2. Why do people invite me to “events” on Facebook that occur in other cities? I have not lived in Nashville for a year and a half but even if I did, I wouldn’t go to your weekly trip-hop dubstep DJ spinning gig at the 24-hour pierced-nose and clothes-attached-with-safety-pins coffeeshop that I frequented when I was 19. Stop inviting me.

3. How come Nick has both a scooter and a cell phone that takes photos and yet I STILL have not received a photo of him on the scooter?

4. I did once have a hamster named Caligula! It’s true. She died a natural death. Other pets I have had are: Abu the dog (heart failure) Jack the dog (kidney failure) Pepper the dog (toe cancer) Sweetie Pie the horse (yes, the previous one said toe cancer) Firefox the horse (I JUST realized that he has the same name as my Internet browser) Thunder the hamster (old age) Patches the hamster (eaten by dogs) Splotches the hamster (also eaten by dogs) Jennifer the goldfish (never eaten) Blackie the goldfish (had no eyes) Princess the goldfish (upside down floating victim) and Barack Obama.

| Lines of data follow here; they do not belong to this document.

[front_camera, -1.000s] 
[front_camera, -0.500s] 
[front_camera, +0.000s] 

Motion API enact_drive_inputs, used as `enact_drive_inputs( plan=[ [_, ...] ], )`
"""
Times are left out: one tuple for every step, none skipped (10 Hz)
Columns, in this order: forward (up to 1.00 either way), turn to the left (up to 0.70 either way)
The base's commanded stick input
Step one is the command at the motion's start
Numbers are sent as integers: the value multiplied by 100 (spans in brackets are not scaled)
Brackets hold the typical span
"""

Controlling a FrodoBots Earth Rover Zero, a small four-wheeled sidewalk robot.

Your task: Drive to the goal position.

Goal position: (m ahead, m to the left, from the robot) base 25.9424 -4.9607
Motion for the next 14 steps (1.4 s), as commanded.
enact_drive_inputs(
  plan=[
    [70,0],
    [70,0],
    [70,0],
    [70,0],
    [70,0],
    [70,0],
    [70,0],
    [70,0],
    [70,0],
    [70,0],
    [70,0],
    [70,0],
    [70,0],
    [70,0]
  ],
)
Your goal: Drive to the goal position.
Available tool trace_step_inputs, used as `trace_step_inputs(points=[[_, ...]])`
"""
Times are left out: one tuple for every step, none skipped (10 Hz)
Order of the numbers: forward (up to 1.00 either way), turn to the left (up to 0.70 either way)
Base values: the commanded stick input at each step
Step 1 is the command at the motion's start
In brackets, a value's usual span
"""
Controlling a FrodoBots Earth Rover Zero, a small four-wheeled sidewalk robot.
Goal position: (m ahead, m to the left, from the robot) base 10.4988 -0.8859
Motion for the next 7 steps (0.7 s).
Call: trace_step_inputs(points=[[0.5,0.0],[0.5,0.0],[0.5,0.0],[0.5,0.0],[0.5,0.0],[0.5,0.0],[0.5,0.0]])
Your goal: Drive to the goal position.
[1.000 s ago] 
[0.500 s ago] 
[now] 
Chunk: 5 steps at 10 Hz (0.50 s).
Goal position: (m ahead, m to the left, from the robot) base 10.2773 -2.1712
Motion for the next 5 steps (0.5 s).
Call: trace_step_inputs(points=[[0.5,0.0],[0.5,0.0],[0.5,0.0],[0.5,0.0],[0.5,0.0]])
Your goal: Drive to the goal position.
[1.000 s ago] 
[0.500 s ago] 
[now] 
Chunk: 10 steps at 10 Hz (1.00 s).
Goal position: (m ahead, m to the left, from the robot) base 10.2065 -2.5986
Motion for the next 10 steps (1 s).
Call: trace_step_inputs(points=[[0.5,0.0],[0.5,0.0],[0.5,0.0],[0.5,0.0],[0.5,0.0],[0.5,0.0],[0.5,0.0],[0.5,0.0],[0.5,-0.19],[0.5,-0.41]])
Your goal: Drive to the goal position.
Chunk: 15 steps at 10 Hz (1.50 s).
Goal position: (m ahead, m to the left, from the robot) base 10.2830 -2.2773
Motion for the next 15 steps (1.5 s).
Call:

5. Why am I STILL sick? Two weeks ago, I was pretty sure I was going to die. I’m not dying anymore, now I’m just functionally ill. Molly says that it’s pigeon mating season and that I’m probably allergic to pigeon sex (see? Now her previous entry makes sense) but something (logic) tells me that’s probably not true. A better answer: I have polio.

6. There is no way in hell FDR and Elenor Roosevelt ever had sex.